Tuesday, March 6, 2012

The Recap

So last month I read Armor by John Steakley, which was a fantastic story and I still recommend it as a great story for anybody interested in military sci-fi.  Because I'm somewhat compulsive, I had to find out more about this guy's work and eventually, I ran across his website, johnsteakley.com and disovered that he died in 2010.  This is a shame but from what I gathered, he had a good life and what more can you ask for yourself?

Anyways, they offered the first eight pages of his manuscript for Armor 2, his planned sequel to Armor.  While this story would never be finished, I was intrigued to at least see what sort of things he had been planning for his uncompleted book.  I'm not averse to reading incomplete works.  It sometimes gets my imagination going to make up four or five different ways that that story could end.  Maybe even one of them would be the ending that the author had in mind.

The eight pages were not completely bad.  Steakley was very gifted with prose and had a way with grim humor.  Plus, it was narrated by Jack Crow, one of the protagonists in the first book and that is never a bad idea.

The trouble was that at the end of the eight pages, I still didn't even have a taste for what the new story was going to consist of.  It was because all the available manuscript had was recap of the first novel.  And by the end of what I could read, there was clearly going to be at least 2-3 more pages of recap before the story actually started.

Recaps are not bad things.  In fact, they're pretty necessary for series, depending on the length of the books, the amount of time between the instalments publications, or if you just happen to skip a book or two (I don't think the last is a bad thing;  after all, maybe the library you go to doesn't carry volume 3 but you still want to read the series.  These things happen.  It's like me missing the last couple weeks of Alcatraz because I can't always fit my Monday night around that show.  I still want to know what's going on when I finally make time to watch it.)

But man, there are two ways to not do recaps and Steakley does both of them in these eight pages.   1) Telling everything that happened in the previous story.  All this really does is advertise the last book.  I mean, the whole time I read the eight pages, all I did was reminisce how great a time I had reading the first book.  It gave me no clue what this story was about.  And since Armor 2 was the story I expected to be reading, I wanted to know why I wasn't given even a hint what was about to happen.

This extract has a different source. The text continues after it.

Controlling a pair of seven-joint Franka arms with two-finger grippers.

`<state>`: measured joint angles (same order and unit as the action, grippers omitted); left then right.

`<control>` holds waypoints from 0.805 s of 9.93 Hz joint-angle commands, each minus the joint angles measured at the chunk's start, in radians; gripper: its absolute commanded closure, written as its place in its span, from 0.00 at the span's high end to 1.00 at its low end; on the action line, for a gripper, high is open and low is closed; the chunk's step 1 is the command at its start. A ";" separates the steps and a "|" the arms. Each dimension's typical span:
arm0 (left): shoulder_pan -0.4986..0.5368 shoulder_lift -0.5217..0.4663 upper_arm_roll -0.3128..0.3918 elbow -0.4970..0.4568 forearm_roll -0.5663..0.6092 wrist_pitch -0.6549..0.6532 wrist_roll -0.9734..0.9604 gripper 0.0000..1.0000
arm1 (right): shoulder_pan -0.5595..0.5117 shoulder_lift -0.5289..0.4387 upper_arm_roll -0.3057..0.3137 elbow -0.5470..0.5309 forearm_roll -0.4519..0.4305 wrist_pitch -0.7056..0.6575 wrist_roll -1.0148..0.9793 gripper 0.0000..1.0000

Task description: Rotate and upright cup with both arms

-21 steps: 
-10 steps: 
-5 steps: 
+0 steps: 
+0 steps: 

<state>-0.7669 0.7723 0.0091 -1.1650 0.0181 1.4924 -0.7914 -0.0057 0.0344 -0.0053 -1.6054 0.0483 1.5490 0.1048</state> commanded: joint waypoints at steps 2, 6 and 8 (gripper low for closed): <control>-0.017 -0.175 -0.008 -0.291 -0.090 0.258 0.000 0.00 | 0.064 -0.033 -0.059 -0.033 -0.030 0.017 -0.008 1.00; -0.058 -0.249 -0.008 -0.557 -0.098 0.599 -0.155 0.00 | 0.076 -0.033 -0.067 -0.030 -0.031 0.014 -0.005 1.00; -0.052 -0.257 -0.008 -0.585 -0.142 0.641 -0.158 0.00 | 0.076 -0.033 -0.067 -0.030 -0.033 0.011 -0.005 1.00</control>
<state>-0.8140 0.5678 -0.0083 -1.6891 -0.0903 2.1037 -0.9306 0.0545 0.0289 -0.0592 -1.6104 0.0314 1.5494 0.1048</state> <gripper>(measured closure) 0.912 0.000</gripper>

The second, (and this one is only my opinion) don't do all the recap in the first chapeter.  This bothers me because I've seen it way too much.  The most ready example I can think of is Animorphs by K.A. Applegate.  These were among my top five favorite books when I was a kid.  I eagerly anticipated each monthly instalment, but there was one thing that frustrated me to no end: the chapter 1 recap.  Bored me to death, especially because it was always the same recap.  Even after thirty books, I'd have to skip to chapter 2 before it started getting good.

This is where watching television can actually help writing.  After all, especially for TV programs with continuous storylines, they have to do a fair amount of recap and repetition so that their audience always knows what's going on, or at least enough to know what's going on, whatever week they actually manage to flip to that channel.  They are experts at doing recaps correctly.

For example, they do not recap everything that went on in prior episodes.  If you needed to know everything that happened in episode one and two to make episode three make sense, they'd just have to do reruns to catch you up to speed.

The webcomic Sluggy Freelance may be the best example of how to do recaps right.  It does a lot of them, obnoxiously so, but it's an easier pill to swallow because the recap itself has become its own running gag.  The humor helps the recap run smooth but the other thing that Pete Abrams does so right is that he only recaps the information that's important to the current story arc.  No more and no less.  His timing has gotten much better over the years, too.  Sometimes he starts an arc off with recap, but other times, he gives it at the very moment within the story arc where recap is necessary.  (He also knows when to recap what's happening inside the current story arc when the tale threatens to be too convoluted, and that's a talent in and of itself.)

As for the first chapter recap, if it absolutely has to be done... fine.  But at least seriously consider making that the prologue or a special prelude to even that.  I mean, the way I see it, chapter one is where the story begins.  Prologues are the set-ups for the real story and mentally, I as a reader treat it as such.